Wednesday, March 27, 2019

the Oumuamua Enigma


I was trained to think of the world in scientific terms. While looking for evidence to draw conclusions I generally subscribe to the maxim of Sherlock Holmes: "... when you have excluded the impossible, whatever remains, however improbable, must be the truth." That being said, the first evidence for an extraterrestrial technology may have recently passed by the Earth a bit more than a year ago. The object was dubbed Oumuamua by the Pan-STARRS collaboration which spotted it on an orbit originating from outside our Solar System.

Since its discovery, Oumuamua showed unusual features. These features make Oumuamua weird, belonging to a class of objects never seen before. Based on its reflection of sunlight, it was inferred to be much more elongated or flattened than any known asteroid or comet in the Solar System. We do not have an image of it like the artist rendition above. The information about its shape stems from the variation in reflected sunlight as it spins. Even a thin sheet that is folded as an umbrella might appear from a distance similar to a rotating cigar based on the variation of reflected sunlight.

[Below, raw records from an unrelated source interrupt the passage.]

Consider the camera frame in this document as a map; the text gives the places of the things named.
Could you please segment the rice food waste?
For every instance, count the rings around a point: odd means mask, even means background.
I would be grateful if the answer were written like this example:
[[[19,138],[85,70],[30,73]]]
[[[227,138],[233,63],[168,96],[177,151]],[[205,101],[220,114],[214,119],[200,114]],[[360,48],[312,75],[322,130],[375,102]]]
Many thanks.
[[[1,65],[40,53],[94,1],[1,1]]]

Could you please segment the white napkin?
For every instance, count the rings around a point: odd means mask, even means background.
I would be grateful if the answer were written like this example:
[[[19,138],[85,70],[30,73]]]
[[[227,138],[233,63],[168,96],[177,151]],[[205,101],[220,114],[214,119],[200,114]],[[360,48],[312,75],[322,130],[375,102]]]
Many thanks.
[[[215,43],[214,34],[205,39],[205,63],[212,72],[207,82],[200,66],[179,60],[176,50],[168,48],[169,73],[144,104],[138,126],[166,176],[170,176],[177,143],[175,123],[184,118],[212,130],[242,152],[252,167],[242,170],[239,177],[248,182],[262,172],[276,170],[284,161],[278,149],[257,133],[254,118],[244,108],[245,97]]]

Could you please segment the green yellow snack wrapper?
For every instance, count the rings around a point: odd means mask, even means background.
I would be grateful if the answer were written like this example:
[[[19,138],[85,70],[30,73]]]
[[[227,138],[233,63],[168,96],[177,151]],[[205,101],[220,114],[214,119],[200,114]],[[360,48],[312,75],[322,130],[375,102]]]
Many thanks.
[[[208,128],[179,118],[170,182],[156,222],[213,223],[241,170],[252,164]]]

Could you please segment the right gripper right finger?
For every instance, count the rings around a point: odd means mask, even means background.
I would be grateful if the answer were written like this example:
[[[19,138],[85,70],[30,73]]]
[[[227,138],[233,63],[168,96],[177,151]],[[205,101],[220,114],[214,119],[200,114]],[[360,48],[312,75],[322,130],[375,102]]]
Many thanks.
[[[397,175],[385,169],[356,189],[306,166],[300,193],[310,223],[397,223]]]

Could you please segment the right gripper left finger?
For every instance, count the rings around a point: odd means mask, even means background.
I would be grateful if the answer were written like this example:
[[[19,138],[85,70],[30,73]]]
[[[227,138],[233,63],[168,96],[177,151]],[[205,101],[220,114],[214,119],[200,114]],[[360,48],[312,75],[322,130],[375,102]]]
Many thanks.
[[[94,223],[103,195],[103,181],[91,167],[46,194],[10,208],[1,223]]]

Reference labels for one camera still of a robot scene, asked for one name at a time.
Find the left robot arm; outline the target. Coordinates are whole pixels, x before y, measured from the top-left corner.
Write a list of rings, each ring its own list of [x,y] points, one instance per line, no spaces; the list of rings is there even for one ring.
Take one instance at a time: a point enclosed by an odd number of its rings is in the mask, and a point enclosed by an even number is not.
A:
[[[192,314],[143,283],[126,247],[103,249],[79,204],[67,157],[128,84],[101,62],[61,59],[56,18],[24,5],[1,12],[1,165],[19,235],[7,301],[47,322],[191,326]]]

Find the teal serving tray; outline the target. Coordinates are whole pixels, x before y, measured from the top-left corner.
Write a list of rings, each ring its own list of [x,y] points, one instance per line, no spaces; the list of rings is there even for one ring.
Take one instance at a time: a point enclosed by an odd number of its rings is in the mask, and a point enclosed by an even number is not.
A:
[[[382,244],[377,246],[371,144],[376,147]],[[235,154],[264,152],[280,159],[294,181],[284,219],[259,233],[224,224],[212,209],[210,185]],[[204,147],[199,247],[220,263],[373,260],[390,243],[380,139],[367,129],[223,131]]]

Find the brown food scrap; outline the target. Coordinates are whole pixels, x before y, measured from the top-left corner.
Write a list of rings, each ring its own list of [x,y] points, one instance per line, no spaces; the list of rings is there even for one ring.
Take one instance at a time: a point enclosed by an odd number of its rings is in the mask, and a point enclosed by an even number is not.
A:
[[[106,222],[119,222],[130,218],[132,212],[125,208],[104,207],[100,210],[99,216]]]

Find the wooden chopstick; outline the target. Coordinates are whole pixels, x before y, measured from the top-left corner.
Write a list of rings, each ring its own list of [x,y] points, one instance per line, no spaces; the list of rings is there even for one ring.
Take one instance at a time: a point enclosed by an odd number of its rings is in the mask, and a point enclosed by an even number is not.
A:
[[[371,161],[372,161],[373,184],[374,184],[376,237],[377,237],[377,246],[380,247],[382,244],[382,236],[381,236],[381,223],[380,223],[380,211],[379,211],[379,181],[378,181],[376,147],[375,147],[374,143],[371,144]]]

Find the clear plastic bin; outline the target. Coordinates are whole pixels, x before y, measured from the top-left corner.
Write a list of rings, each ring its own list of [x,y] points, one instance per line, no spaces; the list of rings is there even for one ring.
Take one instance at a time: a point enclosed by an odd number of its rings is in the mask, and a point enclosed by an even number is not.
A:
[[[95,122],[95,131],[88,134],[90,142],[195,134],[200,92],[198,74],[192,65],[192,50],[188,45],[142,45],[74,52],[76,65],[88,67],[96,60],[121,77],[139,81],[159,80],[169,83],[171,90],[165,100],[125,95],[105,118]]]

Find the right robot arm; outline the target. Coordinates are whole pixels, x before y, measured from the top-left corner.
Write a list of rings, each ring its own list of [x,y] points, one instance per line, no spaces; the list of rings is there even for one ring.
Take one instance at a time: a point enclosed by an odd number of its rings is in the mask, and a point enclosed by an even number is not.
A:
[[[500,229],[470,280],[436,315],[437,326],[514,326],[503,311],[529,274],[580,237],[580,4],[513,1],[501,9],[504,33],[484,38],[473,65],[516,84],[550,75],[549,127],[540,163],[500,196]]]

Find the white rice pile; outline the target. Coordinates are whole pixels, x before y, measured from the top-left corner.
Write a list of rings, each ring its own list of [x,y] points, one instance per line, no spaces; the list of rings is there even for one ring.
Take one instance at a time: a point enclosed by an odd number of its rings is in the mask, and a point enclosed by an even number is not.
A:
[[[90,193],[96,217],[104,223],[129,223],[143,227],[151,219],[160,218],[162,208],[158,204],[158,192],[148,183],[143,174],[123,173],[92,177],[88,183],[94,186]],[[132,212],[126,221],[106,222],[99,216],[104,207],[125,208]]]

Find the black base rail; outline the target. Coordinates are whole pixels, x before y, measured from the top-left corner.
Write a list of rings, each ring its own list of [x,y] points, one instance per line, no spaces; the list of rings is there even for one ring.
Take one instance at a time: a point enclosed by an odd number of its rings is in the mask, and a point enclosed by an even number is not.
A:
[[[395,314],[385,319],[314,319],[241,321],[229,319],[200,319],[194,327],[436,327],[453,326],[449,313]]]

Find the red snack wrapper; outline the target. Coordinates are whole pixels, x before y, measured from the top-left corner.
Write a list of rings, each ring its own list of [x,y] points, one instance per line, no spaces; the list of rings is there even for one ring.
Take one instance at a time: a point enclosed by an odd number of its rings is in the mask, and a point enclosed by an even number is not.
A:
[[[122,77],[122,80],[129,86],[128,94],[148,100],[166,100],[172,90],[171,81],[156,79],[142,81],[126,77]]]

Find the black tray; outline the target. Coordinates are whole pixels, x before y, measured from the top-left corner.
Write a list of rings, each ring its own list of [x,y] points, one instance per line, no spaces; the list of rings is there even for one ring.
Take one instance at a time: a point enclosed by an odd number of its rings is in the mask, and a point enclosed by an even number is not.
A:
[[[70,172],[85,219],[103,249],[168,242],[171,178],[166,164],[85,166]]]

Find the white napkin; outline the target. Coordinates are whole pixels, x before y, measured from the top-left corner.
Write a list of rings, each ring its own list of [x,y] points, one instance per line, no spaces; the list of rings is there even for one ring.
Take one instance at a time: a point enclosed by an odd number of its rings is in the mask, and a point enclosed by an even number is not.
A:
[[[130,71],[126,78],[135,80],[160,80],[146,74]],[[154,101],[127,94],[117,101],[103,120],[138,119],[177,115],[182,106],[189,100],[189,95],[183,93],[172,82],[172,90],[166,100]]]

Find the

Moreover, Oumuamua's motion indicated that it originated outside the Solar System from the so-called “Local Standard of Rest" (obtained by averaging the random motions of all nearby stars), with less than one in 500 nearby stars being as slow in that frame.

But most intriguing was the fact that its trajectory deviated from that expected based on the Sun’s gravitational force. Such a deviation could be caused through a rocket effect from cometary outgassing (due to the vaporization of ice by heating from the Sun), but no cometary tail had been seen around Oumuamua. Moreover, cometary outgassing would have produced a variation in its rotation period, which was not detected. If not cometary outgassing, what could be causing the excess acceleration of Oumuamua?

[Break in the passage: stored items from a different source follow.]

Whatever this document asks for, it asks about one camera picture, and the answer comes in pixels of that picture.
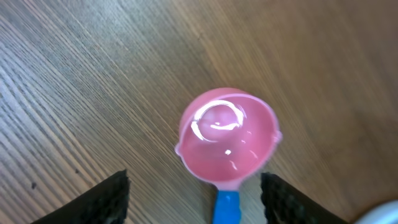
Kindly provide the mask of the white bowl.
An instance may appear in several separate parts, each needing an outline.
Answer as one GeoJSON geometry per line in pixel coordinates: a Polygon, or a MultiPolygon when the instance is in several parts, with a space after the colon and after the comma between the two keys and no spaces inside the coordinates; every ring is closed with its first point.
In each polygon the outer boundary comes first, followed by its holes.
{"type": "Polygon", "coordinates": [[[390,201],[381,204],[368,211],[354,224],[397,224],[398,223],[398,201],[390,201]]]}

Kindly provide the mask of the pink scoop with blue handle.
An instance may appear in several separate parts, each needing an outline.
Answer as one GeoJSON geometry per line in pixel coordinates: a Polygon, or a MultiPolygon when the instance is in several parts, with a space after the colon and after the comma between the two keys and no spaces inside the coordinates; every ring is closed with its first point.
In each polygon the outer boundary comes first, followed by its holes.
{"type": "Polygon", "coordinates": [[[272,108],[245,91],[216,88],[187,106],[175,153],[192,175],[216,187],[212,224],[241,221],[239,187],[270,159],[281,140],[272,108]]]}

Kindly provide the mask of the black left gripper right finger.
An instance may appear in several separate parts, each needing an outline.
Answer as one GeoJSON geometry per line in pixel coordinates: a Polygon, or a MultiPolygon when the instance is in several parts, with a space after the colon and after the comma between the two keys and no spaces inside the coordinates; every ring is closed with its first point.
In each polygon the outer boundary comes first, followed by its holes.
{"type": "Polygon", "coordinates": [[[261,190],[269,224],[347,224],[278,175],[262,173],[261,190]]]}

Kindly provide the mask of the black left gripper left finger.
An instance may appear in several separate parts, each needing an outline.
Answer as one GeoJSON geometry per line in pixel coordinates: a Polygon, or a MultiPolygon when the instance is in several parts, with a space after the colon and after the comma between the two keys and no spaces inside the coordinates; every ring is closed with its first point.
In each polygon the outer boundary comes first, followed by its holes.
{"type": "Polygon", "coordinates": [[[123,224],[127,218],[129,188],[127,171],[118,171],[32,224],[123,224]]]}

It is proposed that the peculiar acceleration of Oumuamua is caused by the push (not heating) of radiation from the Sun. In order for sunlight to account for the observed acceleration, Oumuamua needs to be less than a millimeter thick but tens of meters in size. A pancake-like geometry was previously suggested to explain the unusual tumbling motion of Oumuamua as it spins. These inferred dimensions are unusual for rocks but we do not know whether Oumuamua is a conventional asteroid or comet since we do not have an image of it. It is quite conceivable that a thin object of the required dimensions could survive its journey through the entire Milky Way galaxy unharmed by collisions with atoms or dust particles in interstellar space. It is not known how long its journey has been.

If so, what is the origin of Oumuamua? One possibility is that the object is a light-sail floating in interstellar space into which the Solar System ran, like a ship bumping into a buoy on the surface of the ocean. A light-sail is a sail pushed forward as it reflects light. Indeed, the Spitzer telescope detected no thermal emission from Oumuamua, indicating that its surface is cold and highly reflective. If the reflectivity is high, the inferred size of the object drops from a few hundreds of meters (which was deduced based on the albedo of rock) to a few tens of meters.

It is unclear whether Oumuamua might be a defunct technological debris of equipment that is not operational any more even if it is still functional. Radio observatories failed to detect transmission from it at a power level higher than a tenth of a single cell phone.

If Oumuamua originated from a population of similar objects on random trajectories, its discovery requires the production of a thousand trillion such objects per star in the Milky Way. This number exceeds considerably theoretical expectations for asteroids. However, the inferred abundance could be reduced considerably if Oumuamua was on a reconnaissance mission.

Looking ahead, we should search for other interstellar objects in the sky. Like beachcombing, examining shells swept ashore from the ocean, not all shells are the same, and similarly only a fraction of the interstellar objects might be technological debris of alien civilizations. But we should examine anything that enters the Solar System from interstellar space in order to infer the true nature of Oumuamua or other objects of its mysterious population.